Quote the listing below in its entirety.

## Recorded information
---*---

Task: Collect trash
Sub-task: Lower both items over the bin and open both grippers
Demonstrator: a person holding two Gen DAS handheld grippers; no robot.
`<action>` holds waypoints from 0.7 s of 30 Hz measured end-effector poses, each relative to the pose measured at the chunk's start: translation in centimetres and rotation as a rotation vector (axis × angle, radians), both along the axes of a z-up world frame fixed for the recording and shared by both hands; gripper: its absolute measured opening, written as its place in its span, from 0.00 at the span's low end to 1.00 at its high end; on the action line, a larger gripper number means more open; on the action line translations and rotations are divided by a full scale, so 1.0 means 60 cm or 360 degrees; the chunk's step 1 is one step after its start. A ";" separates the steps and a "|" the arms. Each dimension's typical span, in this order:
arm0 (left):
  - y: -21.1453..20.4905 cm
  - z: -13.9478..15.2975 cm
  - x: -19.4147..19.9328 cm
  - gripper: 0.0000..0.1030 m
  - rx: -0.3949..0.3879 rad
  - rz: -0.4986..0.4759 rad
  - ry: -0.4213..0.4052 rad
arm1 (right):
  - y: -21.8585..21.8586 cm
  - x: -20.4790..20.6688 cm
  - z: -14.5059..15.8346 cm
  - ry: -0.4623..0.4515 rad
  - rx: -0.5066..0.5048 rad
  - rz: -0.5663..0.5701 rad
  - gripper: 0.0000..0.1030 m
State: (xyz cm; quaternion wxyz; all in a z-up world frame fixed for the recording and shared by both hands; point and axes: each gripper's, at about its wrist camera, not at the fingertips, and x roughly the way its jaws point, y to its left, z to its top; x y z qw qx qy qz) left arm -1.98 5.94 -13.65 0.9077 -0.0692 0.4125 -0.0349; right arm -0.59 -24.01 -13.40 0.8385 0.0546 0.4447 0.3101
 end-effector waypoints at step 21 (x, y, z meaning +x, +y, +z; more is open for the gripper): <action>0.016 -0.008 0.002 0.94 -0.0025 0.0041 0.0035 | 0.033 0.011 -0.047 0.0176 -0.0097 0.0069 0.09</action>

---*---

## Completed task
Task: Collect trash
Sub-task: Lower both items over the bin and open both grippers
Demonstrator: a person holding two Gen DAS handheld grippers; no robot.
`<action>` holds waypoints from 0.7 s of 30 Hz measured end-effector poses, each relative to the pose measured at the chunk's start: translation in centimetres and rotation as a rotation vector (axis × angle, radians), both along the axes of a z-up world frame fixed for the recording and shared by both hands; gripper: its absolute measured opening, written as its place in its span, from 0.00 at the span's low end to 1.00 at its high end; on the action line, a larger gripper number means more open; on the action line translations and rotations are divided by a full scale, so 1.0 means 60 cm or 360 degrees; the chunk's step 1 is one step after its start. A ";" separates the steps and a "|" the arms. Each dimension's typical span, in this order:
arm0 (left):
  - y: -21.1453..20.4905 cm
  - z: -13.9478..15.2975 cm
  - x: -19.4147..19.9328 cm
  - gripper: 0.0000..0.1030 m
  - rx: -0.3949..0.3879 rad
  - rz: -0.4986..0.4759 rad
  - ry: -0.4213..0.4052 rad
arm1 (right):
  - y: -21.8585..21.8586 cm
  - x: -20.4790..20.6688 cm
  - z: -14.5059..15.8346 cm
  - ry: -0.4623..0.4515 rad
  - rx: -0.5066..0.5048 rad
  - rz: -0.5663..0.5701 rad
  - gripper: 0.0000..0.1030 m
State: (xyz cm; quaternion wxyz; all in a z-up world frame fixed for the recording and shared by both hands; point and axes: each gripper's, at about its wrist camera, not at the fingertips, and x roughly the way its jaws point, y to its left, z to its top; x y z qw qx qy qz) left arm -1.98 5.94 -13.65 0.9077 -0.0692 0.4125 -0.0349; right arm -0.59 -24.01 -13.40 0.8385 0.0546 0.4447 0.3101
 end-effector waypoints at step 21 (x, y, z meaning +x, +y, +z; more is open for the gripper): <action>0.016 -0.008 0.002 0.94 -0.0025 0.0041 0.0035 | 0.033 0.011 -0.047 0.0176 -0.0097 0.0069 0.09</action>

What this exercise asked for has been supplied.